Fishing and hunting activities don’t have to end with shorter days and many of us are out there making the most of the opportunities, positioning ourselves in the dark for the best times at dawn and dusk.
But to do so, outdoor people need decent lighting systems to make fishing and hunting safe, comfortable and possible.
Lighting systems have come a long way in my time in the outdoors and some of the torches or flashlights I used to own are now almost laughable when compared to modern, energy efficient LED lights.
Nowadays you can get headlamps that fit on your head and handheld lights that have in excess of 200-metre beams and will last for 13 hours’ burn time on a single set of AA batteries.
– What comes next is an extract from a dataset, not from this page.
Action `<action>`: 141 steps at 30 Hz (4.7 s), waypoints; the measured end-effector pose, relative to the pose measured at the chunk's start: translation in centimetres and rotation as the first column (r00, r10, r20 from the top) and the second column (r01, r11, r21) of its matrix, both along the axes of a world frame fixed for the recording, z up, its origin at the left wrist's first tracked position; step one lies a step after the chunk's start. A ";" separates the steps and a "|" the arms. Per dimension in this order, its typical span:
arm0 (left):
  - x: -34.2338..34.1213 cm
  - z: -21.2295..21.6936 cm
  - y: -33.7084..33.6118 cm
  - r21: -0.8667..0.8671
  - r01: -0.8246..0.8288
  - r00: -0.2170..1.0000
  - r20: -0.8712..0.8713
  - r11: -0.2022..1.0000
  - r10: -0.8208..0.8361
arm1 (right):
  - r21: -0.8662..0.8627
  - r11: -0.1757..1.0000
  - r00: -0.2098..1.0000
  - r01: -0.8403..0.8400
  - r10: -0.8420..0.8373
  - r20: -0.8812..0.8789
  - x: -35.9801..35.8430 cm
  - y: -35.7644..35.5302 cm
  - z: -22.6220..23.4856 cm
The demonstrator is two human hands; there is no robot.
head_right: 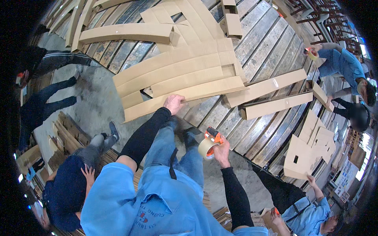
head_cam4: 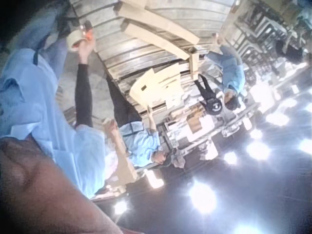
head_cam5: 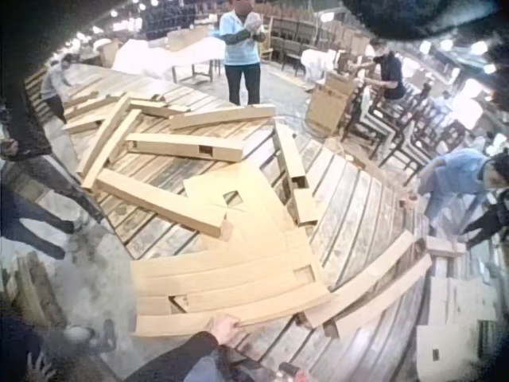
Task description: The person repeatedly picks up flat cardboard pieces from a wooden pallet, applies packing tape to the surface using a handheld tape dispenser, and places the taped pieces back onto the pallet. Other workers are visible in the background performing similar actions.
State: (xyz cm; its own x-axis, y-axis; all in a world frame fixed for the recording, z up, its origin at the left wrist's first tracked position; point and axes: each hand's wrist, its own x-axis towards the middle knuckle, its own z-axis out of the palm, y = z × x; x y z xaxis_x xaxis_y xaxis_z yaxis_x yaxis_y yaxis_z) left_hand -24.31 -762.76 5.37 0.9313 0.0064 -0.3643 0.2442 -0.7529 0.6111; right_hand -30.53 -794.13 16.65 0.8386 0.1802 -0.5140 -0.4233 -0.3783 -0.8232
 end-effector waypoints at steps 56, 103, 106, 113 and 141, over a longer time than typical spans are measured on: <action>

A friend owns a massive LED torch run on eight D-cell batteries that is described in its marketing literature as ‘‘a torch that will single-handedly light canyons’’.
Modern technology is great but you still need to look after your lighting gear. Most of it doesn’t like water, especially salt water, and in heavy rain and windswept coastal lagoons lighting can let you down, right when you need it most. From a safety perspective, I always try to carry two lights, both equipped with fresh batteries. Then if for any reason I lose, drop, drown, break or inadvertently run one flat, I’ll have a useable light or spare batteries.
One time many years ago, my mate Cam and I ran out of battery power and couldn’t find an old hut marked on a map. We spent a cold night in the rain huddling together in sodden sleeping bags before waking up at dawn to see the hut 50 metres away on a bank above the river.
I also like my personal lighting systems to use common batteries like AA or AAA that are readily available and can be swapped between other outdoor equipment like GPS, depth sounder and camera flash. Then when you get caught short somewhere, you can always cannibalise batteries from somewhere else.
Years ago most of us were fans of the mini-Maglite torches that were a product of the time. They still work well and you can now get LED bulbs for them on the internet to make them more energy efficient.
What made Maglites great was that the headpiece had to be screwed undone for them to work and meant that it was impossible to accidentally flatten batteries.
A cunning trick with modern lights is to reverse the batteries in your torch to avoid accidentally switching it on – you can always change batteries around when you really need the light later.
One of my favourite lights was a Petzl headlight I bought in 1993 in Aspen, Colorado. The price of US$70 was a princely sum at the time but I still have the light, and although it’s heavy and clunky next to new-generation lights, it served me well on those dark Colorado rivers.
Back in those days, Taylor Creek Flyshop was the largest and busiest year-round guide service in the United States, and I used to do what the boss termed the longest day, where I would guide three different groups of anglers per day.
Doing the night shift at the end always meant finishing in the dark, and I have great memories of mule deer, coyotes and even a black bear in my beam as we headed for the vehicle.
Flounder spearing and spotlighting for small game and deer are fun pursuits in the dark. In earlier years we used carbide lamps for flounder spearing but modern sealed beam lights on poles for under water, using closed-cell motorbike batteries, makes this activity so much easier and more efficient. Old-style batteries used for spotlighting deer were shockers too, as leaking battery acid was an occupational hazard, burning holes in clothing and equipment.
Modern spotlights are so much better with brighter bulbs, rifle attachment systems and colour filter options to hold game in the beam longer.
When spotlighting, always obey proper firearm safety by identifying the target beyond all doubt and always considering your firing zone behind the deer to make sure farm houses or stock are safe. My rule has always been that if you can’t see the whole animal, don’t shoot.
Other essential lighting systems for night-time use are boat navigation lights. Nav lights make sure you are seen by other boat users when travelling and help keep everyone safe between sunset and sunrise or in other times of reduced visibility.
Lights aren’t always practical on small boats but having a flashlight on board can help to signal your position to other water users as required.
On my aluminium dinghy I made up a simple system using a board that is bolted through the rear rowlocks and has red/green sidelights and a white stern light attached.